The retired professor rose from the overstuffed chair to sit beside the heartsick priest. “This isn’t a tragedy of your making. Sometimes when one rushes to great heights, every setback seems like the end of the world. Your scholarship and intuition led you to uncover the most significant scriptures in two thousand years. How can it be, how did you put it, a mess?”

“If I hadn’t taken the book, none of this would have happened. Now it’s lost forever.”

“Had you not brought the Psalter to Isabelle, you might never have uncovered the text, and the words are not quite lost.” Romano looked at him, not comprehending, as Pascal pulled folded sheets of paper from the side pocket of his cardigan. “I took the liberty of copying the photograph to recheck some of the more obscure words. It’s Aramaic, an exact copy, but I can translate for you.” The smile on the professor’s face grew larger.

“No one will believe a word, especially if I tell them what the book says. Like the Bible, without an original, there would always be doubts and accusations.”

“People are hard set to give up their beliefs, even those founded on nothing more than myth or old wives’ tales. Some would doubt and accuse you whether you had the original or not.”

“I must still face the Vatican. At the least, I’m certain to lose my job in the Archives. Even if I’m allowed to remain a priest, which I doubt, I’ll likely be assigned to some obscure position in a remote backwater so I can do no more damage. And if I dared reveal to the public what I discovered, I’d be discredited, even targeted for retribution.”

“Is the Pope’s Secretary ill regarded because he fell prey to these criminals? Did he not remove the book from the library as well? He was unable to stop them, and neither could you. One man against a well planned attack?”

“Father Mackey didn’t question the doctrines of our faith.”

“The words in the Psalter are Thomas’, not yours. You would simply be reporting what you discovered.”

“Someone else said the same thing to me not long ago.” Romano thought of his last conversation with Father Mackey. “But I’ve been down that road before. I don’t think the church will make a distinction.”

“You’re burning bridges before you reach them.
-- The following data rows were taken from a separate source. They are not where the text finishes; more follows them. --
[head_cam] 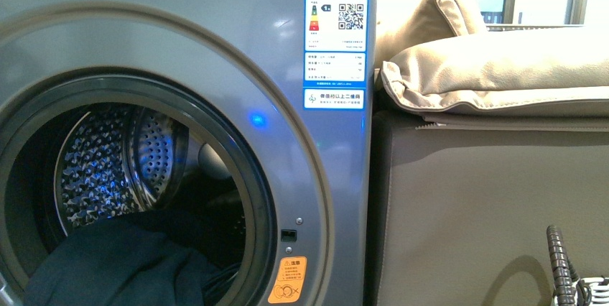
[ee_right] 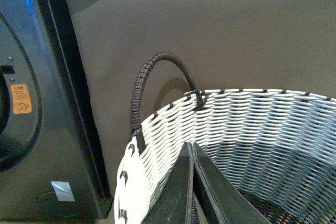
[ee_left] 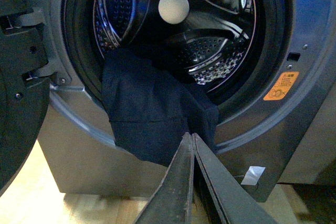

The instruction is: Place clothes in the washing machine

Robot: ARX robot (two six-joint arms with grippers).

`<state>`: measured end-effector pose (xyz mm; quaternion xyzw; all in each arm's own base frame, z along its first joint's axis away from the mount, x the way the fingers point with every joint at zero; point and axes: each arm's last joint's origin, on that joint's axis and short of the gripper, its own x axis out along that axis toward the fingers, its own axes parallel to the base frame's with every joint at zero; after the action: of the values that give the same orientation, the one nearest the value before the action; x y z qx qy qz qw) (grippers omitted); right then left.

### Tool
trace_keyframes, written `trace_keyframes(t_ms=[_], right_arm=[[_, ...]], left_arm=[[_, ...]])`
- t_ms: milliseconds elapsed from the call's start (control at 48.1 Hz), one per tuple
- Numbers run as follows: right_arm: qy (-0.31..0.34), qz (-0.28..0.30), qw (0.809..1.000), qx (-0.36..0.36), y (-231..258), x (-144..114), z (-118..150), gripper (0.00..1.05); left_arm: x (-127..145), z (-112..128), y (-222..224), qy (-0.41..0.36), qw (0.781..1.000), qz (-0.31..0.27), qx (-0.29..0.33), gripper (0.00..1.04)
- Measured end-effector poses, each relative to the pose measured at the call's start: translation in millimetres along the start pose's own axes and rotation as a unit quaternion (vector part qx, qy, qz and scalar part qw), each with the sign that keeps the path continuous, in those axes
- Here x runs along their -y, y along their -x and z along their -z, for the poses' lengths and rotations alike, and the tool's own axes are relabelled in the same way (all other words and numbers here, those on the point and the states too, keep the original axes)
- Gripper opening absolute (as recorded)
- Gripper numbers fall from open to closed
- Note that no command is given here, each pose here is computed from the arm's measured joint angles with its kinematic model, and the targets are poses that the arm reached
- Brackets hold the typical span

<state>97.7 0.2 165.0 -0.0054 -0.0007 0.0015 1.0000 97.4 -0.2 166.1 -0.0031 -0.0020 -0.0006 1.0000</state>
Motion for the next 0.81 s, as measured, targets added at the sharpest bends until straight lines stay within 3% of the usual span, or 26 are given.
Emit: trace_keyframes(t_ms=[519,706,810], right_arm=[[0.0,0.0,1.0,0.0,0.0,0.0,0.0,0.02],[0.0,0.0,1.0,0.0,0.0,0.0,0.0,0.02],[0.0,0.0,1.0,0.0,0.0,0.0,0.0,0.21]], left_arm=[[0.0,0.0,0.0,0.0,1.0,0.0,0.0,0.04],[0.0,0.0,0.0,0.0,1.0,0.0,0.0,0.43],[0.0,0.0,0.0,0.0,1.0,0.0,0.0,0.64]])
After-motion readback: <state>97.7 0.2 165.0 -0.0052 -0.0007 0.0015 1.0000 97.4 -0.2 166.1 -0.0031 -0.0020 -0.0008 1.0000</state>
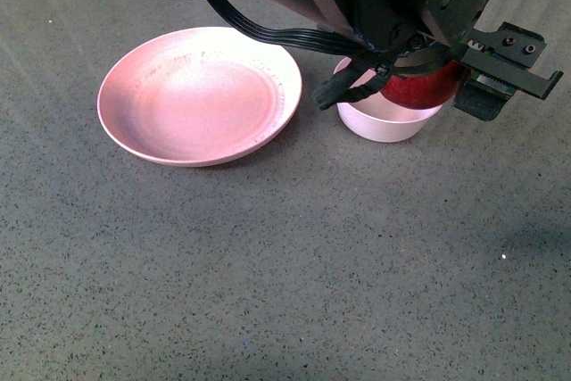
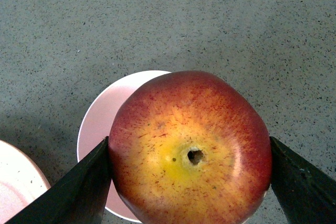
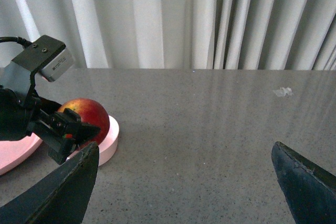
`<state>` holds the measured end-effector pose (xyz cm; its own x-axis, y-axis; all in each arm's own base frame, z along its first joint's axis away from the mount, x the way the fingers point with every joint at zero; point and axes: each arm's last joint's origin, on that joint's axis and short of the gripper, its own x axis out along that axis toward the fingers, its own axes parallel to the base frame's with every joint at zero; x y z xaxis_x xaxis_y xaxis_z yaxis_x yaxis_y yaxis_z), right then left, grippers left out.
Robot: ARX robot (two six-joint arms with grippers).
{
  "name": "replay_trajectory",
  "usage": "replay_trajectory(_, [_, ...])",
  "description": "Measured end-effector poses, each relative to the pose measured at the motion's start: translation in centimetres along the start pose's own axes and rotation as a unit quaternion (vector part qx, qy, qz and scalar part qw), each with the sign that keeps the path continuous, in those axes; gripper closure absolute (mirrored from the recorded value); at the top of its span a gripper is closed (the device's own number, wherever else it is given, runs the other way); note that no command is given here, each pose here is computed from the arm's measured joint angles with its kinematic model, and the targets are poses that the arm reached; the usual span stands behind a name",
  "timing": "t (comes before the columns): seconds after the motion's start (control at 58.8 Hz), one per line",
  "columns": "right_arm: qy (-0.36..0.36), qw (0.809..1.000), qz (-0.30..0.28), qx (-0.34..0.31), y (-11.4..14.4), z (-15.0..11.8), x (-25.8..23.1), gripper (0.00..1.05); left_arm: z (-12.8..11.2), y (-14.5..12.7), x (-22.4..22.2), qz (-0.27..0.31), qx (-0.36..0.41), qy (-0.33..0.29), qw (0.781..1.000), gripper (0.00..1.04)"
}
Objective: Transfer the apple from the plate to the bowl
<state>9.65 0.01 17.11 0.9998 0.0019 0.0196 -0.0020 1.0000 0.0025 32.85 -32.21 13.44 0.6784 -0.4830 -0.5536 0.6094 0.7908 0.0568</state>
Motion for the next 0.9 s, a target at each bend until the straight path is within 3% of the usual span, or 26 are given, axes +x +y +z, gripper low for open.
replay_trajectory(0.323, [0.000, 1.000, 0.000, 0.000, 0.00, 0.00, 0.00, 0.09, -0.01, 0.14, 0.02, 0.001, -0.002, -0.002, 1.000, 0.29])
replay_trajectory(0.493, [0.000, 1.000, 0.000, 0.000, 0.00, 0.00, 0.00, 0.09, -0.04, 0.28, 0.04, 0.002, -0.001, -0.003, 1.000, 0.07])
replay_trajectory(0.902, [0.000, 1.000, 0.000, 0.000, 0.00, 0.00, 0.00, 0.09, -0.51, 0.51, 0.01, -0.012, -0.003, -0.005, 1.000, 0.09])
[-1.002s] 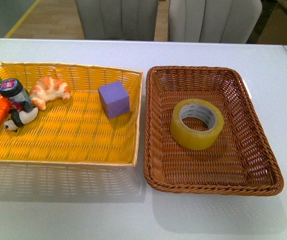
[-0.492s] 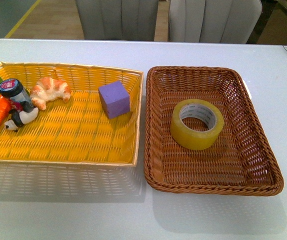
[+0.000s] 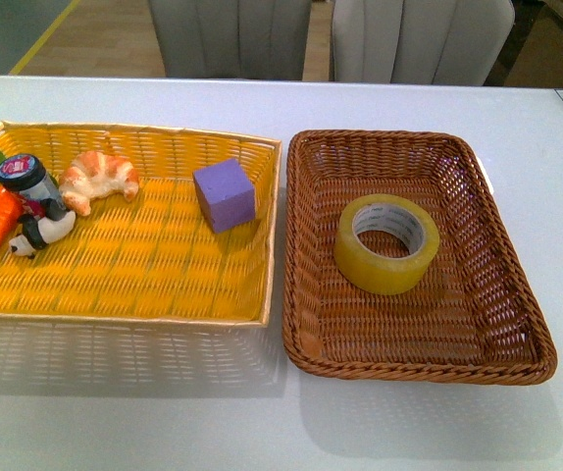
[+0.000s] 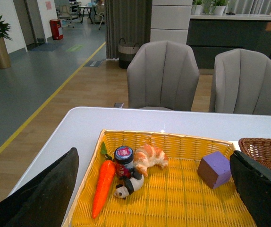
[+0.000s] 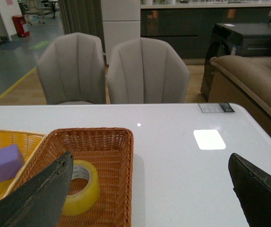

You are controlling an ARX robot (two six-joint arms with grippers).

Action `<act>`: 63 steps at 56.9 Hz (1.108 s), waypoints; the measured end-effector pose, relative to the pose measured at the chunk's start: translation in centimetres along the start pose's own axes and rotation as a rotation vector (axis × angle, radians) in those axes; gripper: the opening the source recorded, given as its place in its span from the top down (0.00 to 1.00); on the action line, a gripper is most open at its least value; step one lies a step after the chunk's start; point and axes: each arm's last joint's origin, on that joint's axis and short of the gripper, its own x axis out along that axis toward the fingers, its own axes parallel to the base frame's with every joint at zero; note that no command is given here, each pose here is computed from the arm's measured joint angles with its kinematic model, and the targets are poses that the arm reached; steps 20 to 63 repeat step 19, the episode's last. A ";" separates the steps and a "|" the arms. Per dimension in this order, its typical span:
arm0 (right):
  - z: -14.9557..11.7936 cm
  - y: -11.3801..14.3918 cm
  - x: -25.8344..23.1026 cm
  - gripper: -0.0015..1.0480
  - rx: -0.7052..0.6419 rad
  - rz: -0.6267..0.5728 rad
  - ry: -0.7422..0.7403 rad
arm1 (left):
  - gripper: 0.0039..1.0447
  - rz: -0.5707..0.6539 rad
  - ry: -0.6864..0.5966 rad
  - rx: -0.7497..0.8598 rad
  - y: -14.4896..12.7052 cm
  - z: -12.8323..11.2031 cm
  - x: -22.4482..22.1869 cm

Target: Move tape to another basket

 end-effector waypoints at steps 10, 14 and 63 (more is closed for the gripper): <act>0.0 0.0 0.0 0.09 0.000 0.000 0.000 | 0.08 0.000 0.000 0.000 0.0 0.0 0.0; 0.0 0.0 0.0 0.09 0.000 0.000 0.000 | 0.08 0.000 0.000 0.000 0.0 0.0 0.0; 0.0 0.0 0.0 0.09 0.000 0.000 0.000 | 0.08 0.000 0.000 0.000 0.0 0.0 0.0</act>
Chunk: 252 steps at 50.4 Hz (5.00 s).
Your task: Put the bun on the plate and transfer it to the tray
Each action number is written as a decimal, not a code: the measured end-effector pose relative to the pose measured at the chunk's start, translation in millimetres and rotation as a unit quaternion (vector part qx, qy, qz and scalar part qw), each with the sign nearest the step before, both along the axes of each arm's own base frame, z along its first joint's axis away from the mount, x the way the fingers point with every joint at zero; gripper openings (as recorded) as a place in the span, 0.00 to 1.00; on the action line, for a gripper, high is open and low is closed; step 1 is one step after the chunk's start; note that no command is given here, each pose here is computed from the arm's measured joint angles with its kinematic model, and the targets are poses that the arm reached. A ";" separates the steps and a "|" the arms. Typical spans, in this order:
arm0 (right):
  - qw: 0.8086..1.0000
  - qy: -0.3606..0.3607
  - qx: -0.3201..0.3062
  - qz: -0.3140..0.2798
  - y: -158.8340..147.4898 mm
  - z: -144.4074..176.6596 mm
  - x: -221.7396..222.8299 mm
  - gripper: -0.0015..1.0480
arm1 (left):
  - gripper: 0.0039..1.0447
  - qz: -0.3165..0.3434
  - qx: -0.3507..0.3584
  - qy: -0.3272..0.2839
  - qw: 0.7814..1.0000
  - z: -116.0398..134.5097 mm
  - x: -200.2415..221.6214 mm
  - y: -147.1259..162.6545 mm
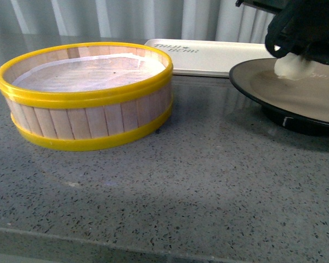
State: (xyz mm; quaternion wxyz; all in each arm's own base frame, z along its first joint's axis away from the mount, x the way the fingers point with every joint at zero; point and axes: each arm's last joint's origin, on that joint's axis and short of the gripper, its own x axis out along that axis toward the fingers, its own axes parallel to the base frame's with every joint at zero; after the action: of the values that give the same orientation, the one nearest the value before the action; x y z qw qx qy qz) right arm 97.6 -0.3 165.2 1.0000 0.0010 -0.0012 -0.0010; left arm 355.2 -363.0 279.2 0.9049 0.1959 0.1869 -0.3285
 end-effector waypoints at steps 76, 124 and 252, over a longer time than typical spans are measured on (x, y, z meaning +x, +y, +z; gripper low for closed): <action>1.000 0.000 0.000 0.000 0.0 0.0 0.0 0.92 | 0.94 0.108 -0.120 -0.126 0.979 98.6 -60.1 179.8; 1.000 0.000 0.000 0.000 0.0 0.0 0.0 0.92 | 0.04 0.322 -0.197 -0.182 0.908 -73.2 -202.4 354.3; 0.932 0.024 0.352 -0.079 -96.2 67.9 145.9 0.92 | 0.94 0.326 -0.201 -0.197 0.903 -107.0 -258.9 362.9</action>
State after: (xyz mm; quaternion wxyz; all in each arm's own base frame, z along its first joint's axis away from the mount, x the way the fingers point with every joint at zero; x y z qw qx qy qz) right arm 243.5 -96.5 233.1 0.9320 0.3527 0.0236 -0.0804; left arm 96.3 -0.1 172.2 0.9999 -0.0012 -0.0113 -0.0004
If I understand correctly, you face three choices. You can do nothing, in which case the church will believe you’re ignoring their authority and they’ll impose their decision on you, an unfavorable one, I would imagine. Or you could quit the priesthood, return to the outside world, and your career in the church will come to an end. So will your quest for the original scriptures.”

“They’d never allow me to be a researcher again,” Romano said.

“Perhaps, and maybe it’s likely. But your only hope, if it’s the path you desire, is to return to the Vatican and explain what happened. You have nothing to hide. Your motives are honorable even if the church views them as rash. We all err, but our intentions make us who we are. How can the search for truth be dishonorable? Of course, you’re forgetting the most important point.”

“What?”

“If you want proof of your discovery, you’ll not find it in Paris or anywhere in the outside world. You will in all likelihood discover what you’re after in the libraries of the Vatican, beneath the prayers and psalms of Giovanni. Personally, I’d like to hear what Jesus’ twin brother has to say. Now, I believe we need some sleep. I’ve had a long day, and I don’t know how you can keep your eyes open.”

Pascal awoke to the sound of a distant voice and the blessed aroma of coffee. His room was still dark although it didn’t seem possible nighttime had come again. He pulled back the drapes to look into the courtyard. The sun was veiled by a thick haze. The damp air seeped into his old bones. His head throbbed and his neck ached as though it had been wrung like a chicken. He glanced at the windup clock on the nightstand: almost noon.
Not so bad. Still morning
, he thought. Then he gazed in the mirror. A bruised, swollen face stared back, and the reflection made his head ache even more.